The California Public Utilities Commission (CPUC) Thursday unanimously approved the request of its two largest utilities to waive their annual cost-of-capital filings for next year. In avoiding formal proceedings this fall on the subject the CPUC will instead hold a generic workshop on the subject to develop better ways in the future to more accurately determine the private-sector utilities’ capital costs.

At the request of both Pacific Gas and Electric Co. and Southern California Edison Co., the CPUC will hold a financial modeling workshop on cost of capital, according to Commissioner John Bohn, the lead CPUC member on the issue. “They requested the workshop to address the appropriateness and the financial relevance of the models used in the annual cost-of-capital proceeding and appropriateness of using other financial models instead,” Bohn said.

Bohn agrees that it is “time for the CPUC to do some review of the methods it has relied on for this process of setting rates.” He added that the relative financial stability of the utilities “gives us the opportunity to do just that.
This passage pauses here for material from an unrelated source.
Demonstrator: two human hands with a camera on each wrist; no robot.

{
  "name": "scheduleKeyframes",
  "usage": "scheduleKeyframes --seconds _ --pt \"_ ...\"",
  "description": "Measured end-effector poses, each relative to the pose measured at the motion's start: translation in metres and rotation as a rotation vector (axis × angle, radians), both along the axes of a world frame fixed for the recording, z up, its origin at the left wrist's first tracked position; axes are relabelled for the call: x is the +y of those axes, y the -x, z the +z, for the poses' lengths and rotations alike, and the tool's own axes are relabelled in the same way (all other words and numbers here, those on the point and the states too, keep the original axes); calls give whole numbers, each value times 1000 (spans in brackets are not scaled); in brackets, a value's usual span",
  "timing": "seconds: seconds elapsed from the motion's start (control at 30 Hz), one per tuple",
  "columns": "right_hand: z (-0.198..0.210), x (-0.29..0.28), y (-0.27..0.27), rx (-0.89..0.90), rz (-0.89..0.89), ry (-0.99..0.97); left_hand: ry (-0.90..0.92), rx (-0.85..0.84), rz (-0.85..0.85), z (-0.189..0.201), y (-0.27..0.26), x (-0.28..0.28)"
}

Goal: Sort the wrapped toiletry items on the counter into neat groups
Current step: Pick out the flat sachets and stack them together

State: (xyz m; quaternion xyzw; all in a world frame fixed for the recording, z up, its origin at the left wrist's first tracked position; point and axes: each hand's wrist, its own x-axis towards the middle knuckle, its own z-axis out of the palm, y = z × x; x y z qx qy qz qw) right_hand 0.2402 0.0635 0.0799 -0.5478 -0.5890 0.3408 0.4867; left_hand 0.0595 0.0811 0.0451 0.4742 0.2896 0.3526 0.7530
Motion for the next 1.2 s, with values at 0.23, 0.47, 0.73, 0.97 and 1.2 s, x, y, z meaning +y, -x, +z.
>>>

The financial models we have come to rely on are worthy of respect, but in my view, we can improve the results by reviewing them and considering the degree to which some parts of the process should be brought more up to date.”

The CPUC has not thoroughly examined the issue since 1981 when it used an outside consultant to help analyze the various ways of estimating the cost of equity capital and to explore their use in establishing rates of return for California utilities. “It is time to do this again,” said Bohn, who once headed the Wall Street credit rating agency, Moody’s Investors Service (1989-96).